A WEG assinalou que a área de geração, transmissão e distribuição (GTD) foi o segmento de maior destaque no trimestre. “Grande parte das receitas estão ligadas à equipamentos de ciclo longo, principalmente em transformadores e subestações entregues para projetos importantes ligados aos leilões realizados nos últimos anos.”

O balanço total da companhia apresentou lucro líquido de R$ 514,4 milhões no trimestre, crescimento de 32% sobre o mesmo período do ano passado e de 17% em relação ao primeiro trimestre de 2020. O EBITDA atingiu R$ 732,2 milhões, 36% superior ao resultado do segundo trimestre de 2019 e 9,4% ao primeiro trimestre desse ano.

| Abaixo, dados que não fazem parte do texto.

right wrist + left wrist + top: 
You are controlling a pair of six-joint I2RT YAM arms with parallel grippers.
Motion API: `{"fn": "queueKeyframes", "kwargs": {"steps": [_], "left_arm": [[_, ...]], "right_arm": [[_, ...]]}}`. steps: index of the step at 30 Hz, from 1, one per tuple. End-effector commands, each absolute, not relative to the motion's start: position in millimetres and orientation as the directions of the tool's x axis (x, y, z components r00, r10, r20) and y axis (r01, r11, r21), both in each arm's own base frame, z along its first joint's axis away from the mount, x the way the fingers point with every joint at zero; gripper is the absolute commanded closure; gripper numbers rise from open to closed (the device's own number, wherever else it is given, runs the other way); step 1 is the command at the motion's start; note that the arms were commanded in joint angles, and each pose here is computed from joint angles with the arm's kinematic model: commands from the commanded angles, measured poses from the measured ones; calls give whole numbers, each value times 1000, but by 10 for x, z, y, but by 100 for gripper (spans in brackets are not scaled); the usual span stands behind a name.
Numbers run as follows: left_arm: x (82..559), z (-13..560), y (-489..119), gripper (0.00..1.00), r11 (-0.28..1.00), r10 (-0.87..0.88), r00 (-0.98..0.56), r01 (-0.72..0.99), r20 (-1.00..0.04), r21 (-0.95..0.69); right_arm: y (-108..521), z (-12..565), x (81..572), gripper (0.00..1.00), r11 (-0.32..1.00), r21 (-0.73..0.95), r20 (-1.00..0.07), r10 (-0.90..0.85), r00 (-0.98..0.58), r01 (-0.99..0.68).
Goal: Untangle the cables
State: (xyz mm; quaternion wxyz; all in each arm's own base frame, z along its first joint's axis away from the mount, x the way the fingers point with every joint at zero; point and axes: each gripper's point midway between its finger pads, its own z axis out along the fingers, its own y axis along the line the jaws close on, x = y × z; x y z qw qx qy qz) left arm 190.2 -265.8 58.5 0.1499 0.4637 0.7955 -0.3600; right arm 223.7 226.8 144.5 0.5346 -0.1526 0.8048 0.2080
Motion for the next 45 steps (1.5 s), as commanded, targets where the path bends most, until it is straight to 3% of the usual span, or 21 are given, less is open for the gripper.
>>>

“Apresentamos outro trimestre de resultados positivos, com expansão de receita, EBITDA e ROIC. Nossa carteira de equipamentos de ciclo longo, em conjunto com a agilidade nos ajustes operacionais e o impacto positivo da variação cambial, mais do que compensaram até o momento as dificuldades impostas pela pandemia de COVID-19, que causou impactos negativos importantes em parte dos nossos negócios”, relatou a empresa.

A WEG destacou que os efeitos da pandemia foram sentidos principalmente na demanda por equipamentos de ciclo curto, nas áreas de motores comerciais e appliance, tintas e vernizes e também motores Industriais, cuja retração de volumes foi similar no mercado brasileiro e no mercado externo.

“Por outro lado, a resiliência dos negócios de ciclo longo mostrou-se relevante neste momento. Estes equipamentos, ligados a projetos de longo prazo, não costumam ser afetados por volatilidades de curto prazo, dado o extenso processo de planejamento e decisão envolvidos em projetos que consomem estes tipos de produtos.”